Hey all, I've got a multisearch query using inputlookups to untangle a sprawling kafka setup, getting all the various latencies along source to destination and evaluating them, and grouping the results per application for an overall time eg. AppA avg latency is 1.09sec, AppX avg latency is 0.9secs
Application _time total_avg total_max
AppA 28/6/2023 0:00 0.05 0.09
AppA 28/6/2023 1:00 0.05 0.1
AppA 28/6/2023 2:00 0.05 0.08
AppB 28/6/2023 0:00 0.05 0.09
AppB 28/6/2023 1:00 0.22 2.72
AppB 28/6/2023 2:00 0.05 0.09
AppC 28/6/2023 0:00 0.06 0.1
AppC 28/6/2023 1:00 0.05 0.09
AppC 28/6/2023 2:00 0.05 0.09
AppX 28/6/2023 0:00 0.05 0.09
AppX 28/6/2023 1:00 0.04 0.09
AppX 28/6/2023 2:00 0.04 0.09
I'm trying to extend this query, against another lookup for the SLA threshold for each app and with the above output calculating SLA% for a dashboard to track the SLA across all Applications.

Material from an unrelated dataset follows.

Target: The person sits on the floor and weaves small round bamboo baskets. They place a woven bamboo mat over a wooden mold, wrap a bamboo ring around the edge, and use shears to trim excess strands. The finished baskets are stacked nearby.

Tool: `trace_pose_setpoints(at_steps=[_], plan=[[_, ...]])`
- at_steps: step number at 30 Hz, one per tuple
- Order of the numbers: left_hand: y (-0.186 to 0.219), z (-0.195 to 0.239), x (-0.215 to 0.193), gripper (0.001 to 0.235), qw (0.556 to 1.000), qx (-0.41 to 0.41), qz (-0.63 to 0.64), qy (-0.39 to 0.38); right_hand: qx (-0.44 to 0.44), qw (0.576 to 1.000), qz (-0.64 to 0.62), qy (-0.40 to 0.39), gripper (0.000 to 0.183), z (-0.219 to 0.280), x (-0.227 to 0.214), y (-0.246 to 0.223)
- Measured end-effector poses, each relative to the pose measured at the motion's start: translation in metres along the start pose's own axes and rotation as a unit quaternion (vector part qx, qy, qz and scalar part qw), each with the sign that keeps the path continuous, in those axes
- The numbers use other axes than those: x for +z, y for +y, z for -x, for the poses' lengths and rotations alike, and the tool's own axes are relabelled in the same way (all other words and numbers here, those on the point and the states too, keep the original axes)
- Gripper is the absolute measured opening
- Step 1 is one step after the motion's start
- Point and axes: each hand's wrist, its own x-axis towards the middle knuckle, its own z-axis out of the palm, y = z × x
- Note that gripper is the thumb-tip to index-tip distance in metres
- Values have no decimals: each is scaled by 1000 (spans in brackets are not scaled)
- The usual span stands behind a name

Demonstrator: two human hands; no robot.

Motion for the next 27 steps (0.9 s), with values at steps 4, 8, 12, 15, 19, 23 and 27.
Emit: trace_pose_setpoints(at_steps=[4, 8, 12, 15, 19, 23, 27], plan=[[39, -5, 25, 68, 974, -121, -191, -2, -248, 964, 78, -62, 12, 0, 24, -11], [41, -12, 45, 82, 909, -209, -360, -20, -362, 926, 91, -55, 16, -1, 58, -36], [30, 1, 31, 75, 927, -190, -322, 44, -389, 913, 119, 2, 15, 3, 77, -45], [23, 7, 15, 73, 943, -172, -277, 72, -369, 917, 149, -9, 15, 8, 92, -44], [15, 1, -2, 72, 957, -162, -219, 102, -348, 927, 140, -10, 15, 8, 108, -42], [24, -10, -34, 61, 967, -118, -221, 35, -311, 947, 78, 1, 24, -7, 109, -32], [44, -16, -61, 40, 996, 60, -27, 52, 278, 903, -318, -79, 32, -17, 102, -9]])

Pretty basic, simply was the Apps latency below its specific SLA threshold and thus "OK", or was it over and in "BREACH" per span (hourly defult)... and of course whats the resulting SLA % per day/week/month for each App.
Using the following query below on the above output:
| makecontinuous _time span=60m
| filldown Application
| fillnull value="-1"
| lookup SLA.csv Application AS Application OUTPUT SLA_threshold
| eval spans = if(isnull(spans),1,spans)
| fields _time Application spans SLA_threshold total_avg total_max
| eval SLA_status = if(total_avg > SLA_threshold, "BREACH", "OK")
| eval SLA_nodata = if(total_avg < 0, "NODATA", "OK")
| eval BREACH = case(SLA_status == "BREACH", 1)
| eval OK = case(SLA_status == "OK", 1)
| eval NODATA = case(SLA_nodata == "NODATA", 1)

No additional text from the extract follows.